EXERCISE REQUIREMENTS: Where the string "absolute" appears in a line of the material below, copy that line.

====== GIVEN DATA

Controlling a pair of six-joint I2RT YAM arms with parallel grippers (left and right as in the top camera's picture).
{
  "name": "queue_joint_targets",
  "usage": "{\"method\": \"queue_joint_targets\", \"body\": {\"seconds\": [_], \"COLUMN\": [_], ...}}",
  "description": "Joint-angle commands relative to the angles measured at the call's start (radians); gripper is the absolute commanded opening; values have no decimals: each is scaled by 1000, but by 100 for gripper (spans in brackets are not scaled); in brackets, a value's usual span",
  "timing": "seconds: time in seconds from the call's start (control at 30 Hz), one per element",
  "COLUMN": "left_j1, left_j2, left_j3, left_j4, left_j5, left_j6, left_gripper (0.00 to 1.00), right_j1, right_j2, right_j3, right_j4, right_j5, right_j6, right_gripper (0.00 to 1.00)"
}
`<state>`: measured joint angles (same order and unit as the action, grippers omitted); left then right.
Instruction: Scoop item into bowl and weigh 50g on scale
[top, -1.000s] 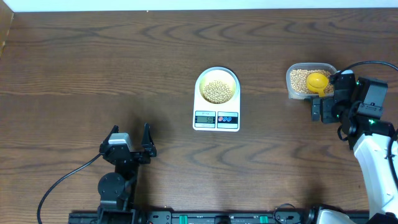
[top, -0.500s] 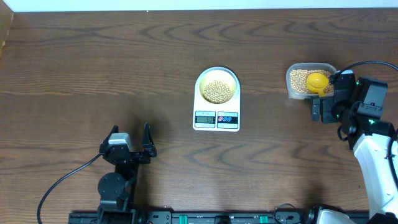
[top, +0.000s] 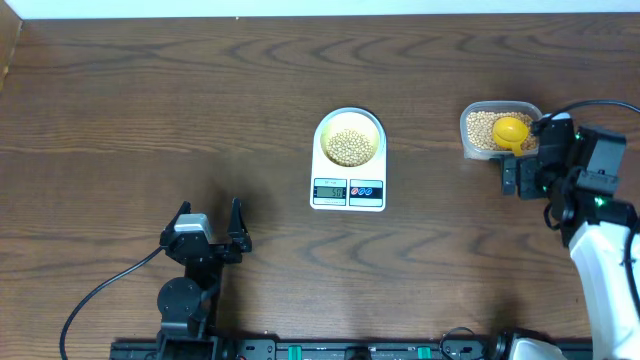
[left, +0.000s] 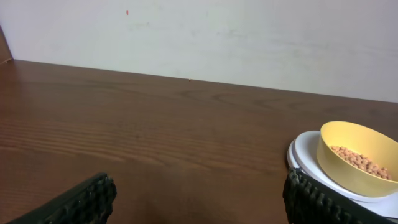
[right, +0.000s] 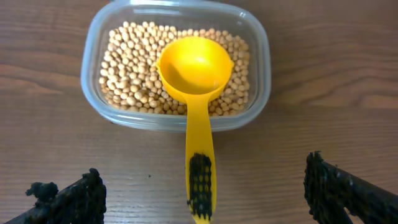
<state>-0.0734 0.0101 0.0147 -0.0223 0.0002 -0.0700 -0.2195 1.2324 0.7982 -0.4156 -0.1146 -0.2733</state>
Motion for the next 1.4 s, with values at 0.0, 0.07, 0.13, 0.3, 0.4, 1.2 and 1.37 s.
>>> {"method": "queue_joint_targets", "body": {"seconds": [0.0,0.07,0.13,0.3,0.4,1.2,1.37], "left_j1": [5,5,5,5,5,5,5], "left_j2": [-6,-6,-6,-6,-6,-6,-6], "left_j3": [-11,-11,-11,-11,-11,-11,-11], "left_j4": [-49,-49,-49,-49,-49,-49,-49], "left_j5": [-35,-35,-35,-35,-35,-35,-35], "left_j6": [21,21,21,21,21,21,21], "left_gripper": [88,88,88,88,88,88,88], "right_j1": [2,12,18,23,30,57,68], "right_j2": [-90,-164,-212,-379,-469,-1180,-1228], "right_j3": [-52,-119,-177,-401,-515,-793,-793], "right_j4": [0,18,58,325,468,353,355], "right_j5": [-1,-2,-17,-102,-134,-81,-74], "right_j6": [-8,-8,-8,-8,-1,145,145], "right_gripper": [99,99,99,99,99,99,99]}}
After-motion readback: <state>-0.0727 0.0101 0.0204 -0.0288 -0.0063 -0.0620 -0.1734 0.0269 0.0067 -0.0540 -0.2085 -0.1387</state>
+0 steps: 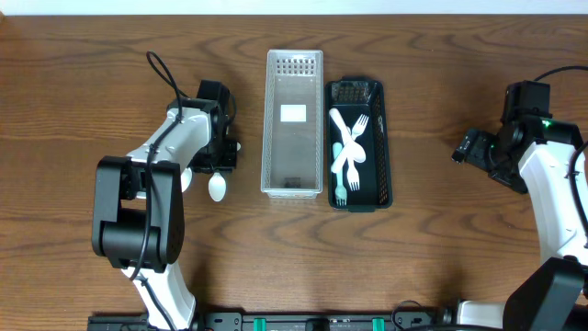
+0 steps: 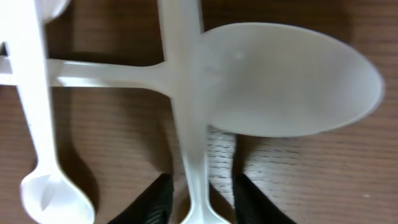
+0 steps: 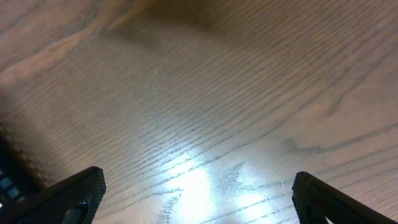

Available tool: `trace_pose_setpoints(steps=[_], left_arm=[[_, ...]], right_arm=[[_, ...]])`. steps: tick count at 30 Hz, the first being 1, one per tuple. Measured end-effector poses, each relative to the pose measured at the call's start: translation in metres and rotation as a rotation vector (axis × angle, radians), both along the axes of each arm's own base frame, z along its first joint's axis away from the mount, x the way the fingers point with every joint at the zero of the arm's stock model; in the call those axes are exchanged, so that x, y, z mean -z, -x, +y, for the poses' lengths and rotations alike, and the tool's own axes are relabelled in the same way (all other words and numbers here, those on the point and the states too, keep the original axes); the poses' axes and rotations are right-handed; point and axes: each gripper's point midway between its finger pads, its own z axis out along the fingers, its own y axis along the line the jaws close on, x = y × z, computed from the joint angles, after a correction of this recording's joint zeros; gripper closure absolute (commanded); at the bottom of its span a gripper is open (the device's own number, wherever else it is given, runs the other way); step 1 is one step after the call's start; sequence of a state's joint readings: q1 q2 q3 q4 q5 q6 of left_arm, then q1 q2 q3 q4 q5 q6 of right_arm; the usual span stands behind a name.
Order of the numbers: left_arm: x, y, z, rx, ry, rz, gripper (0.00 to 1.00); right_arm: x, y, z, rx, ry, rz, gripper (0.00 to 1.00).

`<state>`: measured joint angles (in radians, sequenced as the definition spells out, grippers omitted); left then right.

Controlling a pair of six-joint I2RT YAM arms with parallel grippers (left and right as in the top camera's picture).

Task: Pack container
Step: 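Lower the left gripper onto a white spoon and grasp it, then carry the spoon right and drop it into the clear caddy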

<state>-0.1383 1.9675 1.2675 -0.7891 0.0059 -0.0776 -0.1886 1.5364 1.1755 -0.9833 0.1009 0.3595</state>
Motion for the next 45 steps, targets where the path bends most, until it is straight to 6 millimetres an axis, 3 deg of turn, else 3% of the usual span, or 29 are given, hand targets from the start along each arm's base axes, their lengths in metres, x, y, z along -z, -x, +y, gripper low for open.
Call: trace_pose_setpoints(steps=[2,5,12,15,17,19,23,27,30,34,39,41,45], left_arm=[[0.000,0.001,-0.003,0.008,0.016,0.003,0.87],[0.000,0.003,-0.004,0.018,0.022,0.014,0.94],[-0.001,0.015,-0.002,0.040,0.017,0.066,0.94],[-0.010,0.024,-0.001,0.047,0.013,0.100,0.94],[-0.028,0.024,-0.001,0.049,0.013,0.102,0.94],[-0.059,0.015,-0.003,0.053,0.020,0.044,0.94],[-0.151,-0.014,-0.019,0.081,0.081,-0.227,0.94],[-0.231,-0.017,-0.058,0.152,0.185,-0.490,0.94],[-0.251,-0.013,-0.084,0.187,0.245,-0.556,0.94],[-0.233,-0.021,-0.111,0.199,0.275,-0.528,0.93],[-0.172,-0.025,-0.142,0.236,0.259,-0.383,0.83],[-0.148,-0.024,-0.153,0.250,0.249,-0.327,0.74],[-0.113,-0.018,-0.162,0.266,0.231,-0.236,0.74]], right_arm=[[0.000,0.001,0.000,0.000,-0.001,0.005,0.01],[0.001,0.003,0.000,0.000,-0.002,0.011,0.01],[0.001,0.005,0.001,0.000,-0.003,0.020,0.01],[0.001,0.005,0.001,0.000,-0.004,0.022,0.01],[0.001,0.005,0.001,0.000,-0.004,0.022,0.01],[0.001,0.005,0.001,0.000,-0.004,0.023,0.01],[0.001,0.006,0.001,0.000,-0.004,0.023,0.01],[0.001,0.005,0.001,0.000,-0.004,0.023,0.01],[0.001,0.005,0.001,0.000,-0.004,0.023,0.01],[0.001,0.005,0.001,0.000,-0.004,0.023,0.01],[0.001,0.006,0.001,0.000,-0.004,0.023,0.01],[0.001,0.005,0.001,0.000,-0.004,0.023,0.01],[0.001,0.005,0.001,0.000,-0.004,0.023,0.01]])
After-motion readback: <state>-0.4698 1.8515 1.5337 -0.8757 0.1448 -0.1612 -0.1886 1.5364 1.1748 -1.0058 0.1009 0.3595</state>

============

TASK SOLUTION:
  "description": "Joint-angle commands relative to the angles measured at the call's start (radians); gripper is the absolute commanded opening; values have no decimals: each is scaled by 1000, but by 100 for gripper (spans in brackets are not scaled); in brackets, a value's usual span",
Available tool: `trace_pose_setpoints(steps=[_], left_arm=[[_, ...]], right_arm=[[_, ...]])`. steps: tick count at 30 Hz, the first being 1, one per tuple. Measured end-effector poses, each relative to the pose measured at the call's start: translation in metres and rotation as a rotation vector (axis × angle, radians), both along the axes of each arm's own base frame, z along its first joint's axis away from the mount, x the way the fingers point with every joint at the zero of the arm's stock model; in the call those axes are exchanged, so that x, y, z mean -z, -x, +y, for the poses' lengths and rotations alike, and the tool's own axes are relabelled in the same way (all other words and numbers here, those on the point and the states too, keep the original axes); the poses' axes and rotations are right-handed; point and axes: each gripper's point midway between its finger pads, its own z axis out along the fingers, its own y axis along the line the jaws close on, x = y × z, computed from the joint angles, after a correction of this recording's joint zeros; gripper closure absolute (commanded); at the bottom of its span a gripper is open (the device's own number, wherever else it is given, runs the other way); step 1 is one step after the call's start; sequence of a state's joint readings: q1 q2 q3 q4 q5 q6 of left_arm, then q1 q2 q3 q4 q5 q6 of right_arm; the usual span stands behind a name.

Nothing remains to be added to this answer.